When Clinton and I headed west to Page we mainly stuck to I40 so that we could make time and have an easy drive. We did head out to National Park during out trip so that we could learn more about the landscape and to experience a different perspective of history. One of these trips led us to Washita Battlefield National Historic Site.
Washita Battlefield protects the sit where the Battle of Washita occurred – or more importantly, a small peaceful villiage of Souther Cheyenne of Cheif Black Kettle. Early in the morning on November 27, 1868 the village was attacked by the 7th US Cavalry under Lt. Col. George Custer.
Historically, pioneers and Native Americans consistently collided on the Great Plains during the decades before and after the Civil War. In 1864, four years before the Battle of Washita, troops under the command of Col. J.M. Chivington attacked the destroyed Chief Black Kettle and Chief White Antelope at Sand Creek. Black Kettle’s band had flown an American Flag and a white flag and considered themselves at peace. In response to this massacre, a federal Peace Commission was created. Indian Territory was established in present day Oklahoma and US policy forced Native Americans across the country to relocate to these reservations. In October 1867, the Peace Commission assigned the Cheyenne a reservation in the new Indian Territory.
Native American raids across the plain terrified the settlers. The soldiers mounted campaigns to meet the resistance of forced settlements. Black Kettle and Arapaho Chief Big Mouth went to General William Hazen in Fort Cobb November 1868 to ask for shelter an protection. Their request was refused. Disheartened, Black Kettle still believed that he was safe and refused to move his encampment further downriver closer to the other larger encampments who were also wintering. The massacre began early the next day, with Chief Black Kettle and his wife among those killed.

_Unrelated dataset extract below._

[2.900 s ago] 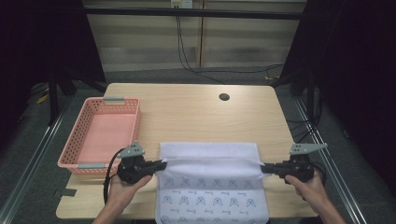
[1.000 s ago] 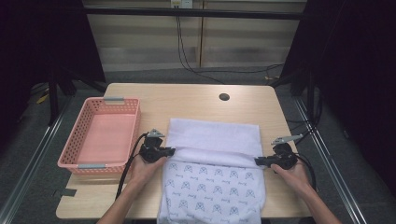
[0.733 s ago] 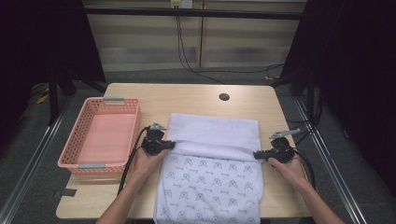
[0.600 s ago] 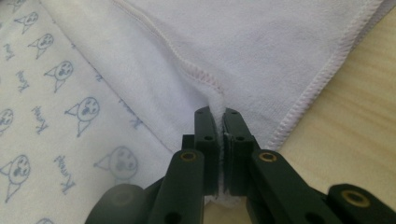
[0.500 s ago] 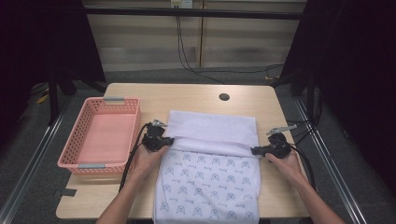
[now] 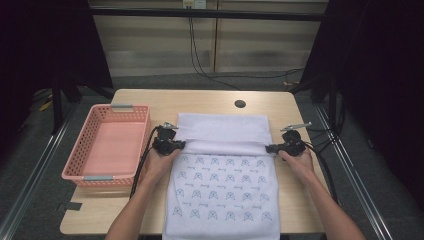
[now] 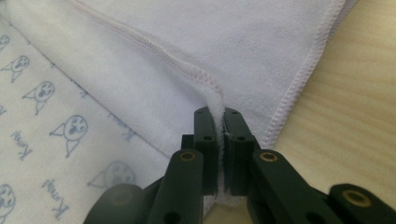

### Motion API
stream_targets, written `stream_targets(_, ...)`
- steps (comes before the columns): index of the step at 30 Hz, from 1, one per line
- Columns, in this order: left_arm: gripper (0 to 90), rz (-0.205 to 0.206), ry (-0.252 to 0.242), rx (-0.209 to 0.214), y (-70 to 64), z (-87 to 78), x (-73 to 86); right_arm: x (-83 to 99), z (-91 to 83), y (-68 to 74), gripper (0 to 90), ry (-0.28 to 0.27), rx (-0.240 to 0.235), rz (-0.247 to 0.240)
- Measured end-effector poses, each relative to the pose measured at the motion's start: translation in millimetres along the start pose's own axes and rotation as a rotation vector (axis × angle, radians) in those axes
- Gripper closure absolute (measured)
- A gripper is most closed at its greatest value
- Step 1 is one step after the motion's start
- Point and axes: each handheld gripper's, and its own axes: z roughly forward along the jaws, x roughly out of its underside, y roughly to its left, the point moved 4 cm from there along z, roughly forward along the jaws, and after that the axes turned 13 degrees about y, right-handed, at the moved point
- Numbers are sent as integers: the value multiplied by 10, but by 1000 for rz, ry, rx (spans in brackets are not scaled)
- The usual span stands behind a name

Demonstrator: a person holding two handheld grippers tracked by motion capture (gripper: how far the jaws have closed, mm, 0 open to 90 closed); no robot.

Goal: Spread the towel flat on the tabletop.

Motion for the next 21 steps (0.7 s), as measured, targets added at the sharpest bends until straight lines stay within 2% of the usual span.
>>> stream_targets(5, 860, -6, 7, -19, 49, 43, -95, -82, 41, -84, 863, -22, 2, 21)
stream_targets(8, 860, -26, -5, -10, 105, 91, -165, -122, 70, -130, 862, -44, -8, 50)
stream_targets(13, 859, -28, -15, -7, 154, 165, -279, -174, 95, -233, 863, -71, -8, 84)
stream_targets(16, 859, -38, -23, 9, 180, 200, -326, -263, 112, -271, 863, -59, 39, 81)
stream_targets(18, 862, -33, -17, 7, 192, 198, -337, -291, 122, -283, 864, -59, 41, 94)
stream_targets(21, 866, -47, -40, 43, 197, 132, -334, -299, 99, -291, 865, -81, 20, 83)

It is so important to visit places like this to get a full 360 view of topics in history, even if they are painful. We were able to take some time and watch the introduction video in the Visitor Center. Afterwards there was a question on the board: Would you go to war? After reading the history, watching the video, and hearing the testimonies it was a powerful statement. Answering it may differ depending on your perspective of course, but it was a great and unobtrusive way of explaining a horrific part of American history. We were unfortunately unable to walk onto the battlefield because dogs were not allowed and we did not want to leave them that long in the car, but if you get the time when visiting it is recommended! Watch the video and drive a little through the surrounding grasslands to get a true understanding of this great area.